Exercise details
Pictures excluded, copy all of the data below exactly.

(Data provided begins)

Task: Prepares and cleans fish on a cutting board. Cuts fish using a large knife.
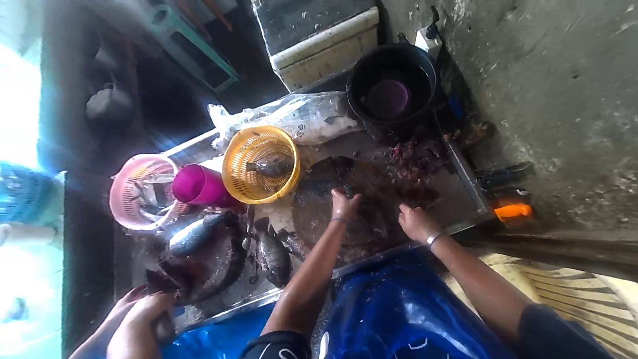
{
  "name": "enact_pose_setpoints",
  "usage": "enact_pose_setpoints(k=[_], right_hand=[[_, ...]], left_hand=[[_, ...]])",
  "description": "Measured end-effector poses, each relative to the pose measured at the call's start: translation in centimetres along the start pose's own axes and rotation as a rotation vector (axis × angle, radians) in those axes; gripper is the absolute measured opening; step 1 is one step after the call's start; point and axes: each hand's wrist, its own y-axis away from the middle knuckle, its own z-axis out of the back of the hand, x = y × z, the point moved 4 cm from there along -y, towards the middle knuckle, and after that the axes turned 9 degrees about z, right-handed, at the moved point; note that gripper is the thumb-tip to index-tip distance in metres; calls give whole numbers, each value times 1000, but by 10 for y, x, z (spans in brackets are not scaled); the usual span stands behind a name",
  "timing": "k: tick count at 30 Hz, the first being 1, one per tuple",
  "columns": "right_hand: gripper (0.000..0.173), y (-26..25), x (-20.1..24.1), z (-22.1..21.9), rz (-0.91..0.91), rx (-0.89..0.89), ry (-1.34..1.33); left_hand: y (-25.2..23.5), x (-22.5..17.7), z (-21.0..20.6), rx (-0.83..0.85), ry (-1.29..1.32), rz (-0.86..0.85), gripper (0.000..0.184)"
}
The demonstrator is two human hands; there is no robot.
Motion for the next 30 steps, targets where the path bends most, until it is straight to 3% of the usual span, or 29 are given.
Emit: enact_pose_setpoints(k=[2, 4, 5, 6, 8, 9, 11, 13, 17, 19, 21, 23, 24, 26, 28, 30], right_hand=[[33, 25, 18, 16, 122, -221, -32], [35, 39, 32, 20, 303, -517, -64], [37, 37, 31, 12, 340, -582, -54], [38, 28, 25, -1, 300, -513, -40], [41, 4, 1, -32, 57, -111, -10], [43, 2, -13, -45, 3, -28, -31], [51, 16, -34, -50, -10, -72, -99], [53, 59, -56, -59, 2, -144, -84], [49, 110, -105, -83, 124, -270, 324], [48, 110, -118, -93, 283, -309, 501], [57, 84, -102, -77, 290, -193, 525], [60, 29, -66, -35, 114, -90, 393], [57, 0, -55, -16, 54, -117, 308], [48, -40, -44, 14, 105, -292, 122], [51, -31, -39, 29, 146, -385, -121], [56, -9, -38, 36, 72, -343, -274]], left_hand=[[-2, 1, -7, 63, -93, 199, 92], [-4, -2, -9, 71, -123, 230, 89], [-5, -4, -10, 63, -135, 217, 86], [-4, -5, -10, 55, -142, 204, 83], [-2, -2, -12, 52, -117, 195, 78], [1, 5, -13, 51, -71, 184, 76], [2, 12, -5, 56, 75, 113, 73], [13, 30, 15, 64, 53, 50, 72], [38, -3, 79, -54, -511, 63, 71], [53, -26, 92, -87, -738, 126, 65], [51, -34, 90, -126, -837, 104, 65], [23, -18, 77, -111, -838, 36, 73], [7, -3, 65, -83, -809, 2, 75], [-1, 17, 48, -95, -725, -34, 80], [17, 24, 34, -186, -705, -102, 77], [43, 30, 17, -271, -748, -195, 64]])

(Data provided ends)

Solution to this problem
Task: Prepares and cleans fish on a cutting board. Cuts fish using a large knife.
{
  "name": "enact_pose_setpoints",
  "usage": "enact_pose_setpoints(k=[_], right_hand=[[_, ...]], left_hand=[[_, ...]])",
  "description": "Measured end-effector poses, each relative to the pose measured at the call's start: translation in centimetres along the start pose's own axes and rotation as a rotation vector (axis × angle, radians) in those axes; gripper is the absolute measured opening; step 1 is one step after the call's start; point and axes: each hand's wrist, its own y-axis away from the middle knuckle, its own z-axis out of the back of the hand, x = y × z, the point moved 4 cm from there along -y, towards the middle knuckle, and after that the axes turned 9 degrees about z, right-handed, at the moved point; note that gripper is the thumb-tip to index-tip distance in metres; calls give whole numbers, each value times 1000, but by 10 for y, x, z (spans in brackets are not scaled); the usual span stands behind a name",
  "timing": "k: tick count at 30 Hz, the first being 1, one per tuple",
  "columns": "right_hand: gripper (0.000..0.173), y (-26..25), x (-20.1..24.1), z (-22.1..21.9), rz (-0.91..0.91), rx (-0.89..0.89), ry (-1.34..1.33); left_hand: y (-25.2..23.5), x (-22.5..17.7), z (-21.0..20.6), rx (-0.83..0.85), ry (-1.29..1.32), rz (-0.86..0.85), gripper (0.000..0.184)"
}
The demonstrator is two human hands; there is no robot.
Motion for the next 30 steps, targets where the path bends most, until it is straight to 3% of the usual span, or 29 are given.
Emit: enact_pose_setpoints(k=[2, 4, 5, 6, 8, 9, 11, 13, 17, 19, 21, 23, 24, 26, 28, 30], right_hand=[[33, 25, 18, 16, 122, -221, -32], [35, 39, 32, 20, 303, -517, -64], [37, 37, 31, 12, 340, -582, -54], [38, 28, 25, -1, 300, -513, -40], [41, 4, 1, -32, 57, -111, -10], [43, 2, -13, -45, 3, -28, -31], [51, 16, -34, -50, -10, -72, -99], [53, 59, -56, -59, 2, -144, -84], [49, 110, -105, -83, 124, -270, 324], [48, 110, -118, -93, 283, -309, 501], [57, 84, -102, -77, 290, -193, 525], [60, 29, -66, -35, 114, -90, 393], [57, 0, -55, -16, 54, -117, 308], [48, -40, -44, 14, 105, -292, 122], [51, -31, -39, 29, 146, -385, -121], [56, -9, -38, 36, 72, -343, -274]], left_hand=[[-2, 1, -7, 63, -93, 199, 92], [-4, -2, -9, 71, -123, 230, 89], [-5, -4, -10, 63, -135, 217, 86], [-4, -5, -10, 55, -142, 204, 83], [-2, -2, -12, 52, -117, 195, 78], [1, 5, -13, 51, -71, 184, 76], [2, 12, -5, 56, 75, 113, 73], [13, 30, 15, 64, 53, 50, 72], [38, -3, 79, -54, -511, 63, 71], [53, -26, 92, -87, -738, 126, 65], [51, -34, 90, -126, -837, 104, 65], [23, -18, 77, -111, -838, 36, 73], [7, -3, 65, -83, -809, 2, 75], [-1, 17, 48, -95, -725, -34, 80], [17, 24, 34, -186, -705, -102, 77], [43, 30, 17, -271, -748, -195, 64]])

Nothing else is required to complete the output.